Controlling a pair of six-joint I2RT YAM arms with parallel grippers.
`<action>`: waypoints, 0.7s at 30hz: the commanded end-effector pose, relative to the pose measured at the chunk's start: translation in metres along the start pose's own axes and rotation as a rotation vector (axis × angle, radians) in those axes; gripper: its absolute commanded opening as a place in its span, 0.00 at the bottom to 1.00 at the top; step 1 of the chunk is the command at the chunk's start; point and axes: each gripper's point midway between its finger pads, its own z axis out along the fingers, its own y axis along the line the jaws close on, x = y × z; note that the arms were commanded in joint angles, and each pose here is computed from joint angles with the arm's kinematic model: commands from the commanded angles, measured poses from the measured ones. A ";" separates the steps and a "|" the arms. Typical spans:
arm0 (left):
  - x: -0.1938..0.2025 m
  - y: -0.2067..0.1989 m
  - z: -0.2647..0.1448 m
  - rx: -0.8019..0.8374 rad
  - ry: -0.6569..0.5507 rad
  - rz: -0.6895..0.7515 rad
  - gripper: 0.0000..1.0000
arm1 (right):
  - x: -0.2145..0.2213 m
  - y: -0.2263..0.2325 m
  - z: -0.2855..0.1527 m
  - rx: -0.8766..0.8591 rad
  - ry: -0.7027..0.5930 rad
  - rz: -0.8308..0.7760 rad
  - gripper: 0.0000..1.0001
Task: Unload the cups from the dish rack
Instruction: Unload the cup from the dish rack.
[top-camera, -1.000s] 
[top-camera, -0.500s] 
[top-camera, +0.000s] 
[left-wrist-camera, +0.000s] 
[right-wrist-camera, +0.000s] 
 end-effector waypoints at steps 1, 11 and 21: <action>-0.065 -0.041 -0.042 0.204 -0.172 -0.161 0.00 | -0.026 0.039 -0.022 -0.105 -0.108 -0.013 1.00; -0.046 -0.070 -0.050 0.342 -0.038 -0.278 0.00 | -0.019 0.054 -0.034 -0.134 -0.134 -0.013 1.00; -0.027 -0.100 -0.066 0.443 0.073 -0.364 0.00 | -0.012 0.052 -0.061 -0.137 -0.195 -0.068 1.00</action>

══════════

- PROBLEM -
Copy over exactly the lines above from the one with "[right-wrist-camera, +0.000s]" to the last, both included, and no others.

- REPLY -
[right-wrist-camera, +0.000s] 
 end-effector waypoints at steps 1, 11 and 21: <action>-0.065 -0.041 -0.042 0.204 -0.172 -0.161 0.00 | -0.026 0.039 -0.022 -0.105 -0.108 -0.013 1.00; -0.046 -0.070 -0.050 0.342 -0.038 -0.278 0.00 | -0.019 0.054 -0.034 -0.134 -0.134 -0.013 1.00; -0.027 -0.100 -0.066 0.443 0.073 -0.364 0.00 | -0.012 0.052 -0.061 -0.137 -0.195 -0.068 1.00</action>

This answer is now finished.